■ YOUR TASK: Reproduce exactly the lines of the material beneath, from the line that contains "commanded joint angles" to the line that contains "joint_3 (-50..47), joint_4", both included, and no other lines.
★ ★ ★ ★ ★
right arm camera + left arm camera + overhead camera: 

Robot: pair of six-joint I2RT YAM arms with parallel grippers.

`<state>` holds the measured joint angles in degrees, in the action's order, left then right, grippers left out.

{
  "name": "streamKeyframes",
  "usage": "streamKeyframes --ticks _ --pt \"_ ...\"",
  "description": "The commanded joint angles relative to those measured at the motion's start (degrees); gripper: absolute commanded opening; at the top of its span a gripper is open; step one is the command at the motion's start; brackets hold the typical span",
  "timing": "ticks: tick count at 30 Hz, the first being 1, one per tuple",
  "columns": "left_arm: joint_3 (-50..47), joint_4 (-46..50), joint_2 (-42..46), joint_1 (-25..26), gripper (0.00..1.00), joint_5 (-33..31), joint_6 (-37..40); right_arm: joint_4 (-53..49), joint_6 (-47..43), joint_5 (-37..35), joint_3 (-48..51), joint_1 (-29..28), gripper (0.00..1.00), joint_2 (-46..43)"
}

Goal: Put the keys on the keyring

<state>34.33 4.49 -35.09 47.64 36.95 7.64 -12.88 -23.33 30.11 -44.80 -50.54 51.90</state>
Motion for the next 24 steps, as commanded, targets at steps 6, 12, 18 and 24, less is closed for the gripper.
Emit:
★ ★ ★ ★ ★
■ SOLUTION:
  "description": "The commanded joint angles relative to those measured at the motion's start (degrees); gripper: absolute commanded opening; at the top of its span a gripper is open; step one is the command at the motion's start; brackets hold the typical span",
  "timing": "ticks: tick count at 30 Hz, the first being 1, one per tuple",
  "columns": "left_arm: joint_3 (-50..47), joint_4 (-46..50), joint_2 (-42..46), joint_1 (-25..26), gripper (0.00..1.00), joint_5 (-33..31), joint_6 (-37..40); right_arm: joint_4 (-53..49), joint_6 (-47..43), joint_5 (-37..35), joint_3 (-48..51), joint_1 (-29..28), gripper (0.00..1.00), joint_2 (-46..43)"

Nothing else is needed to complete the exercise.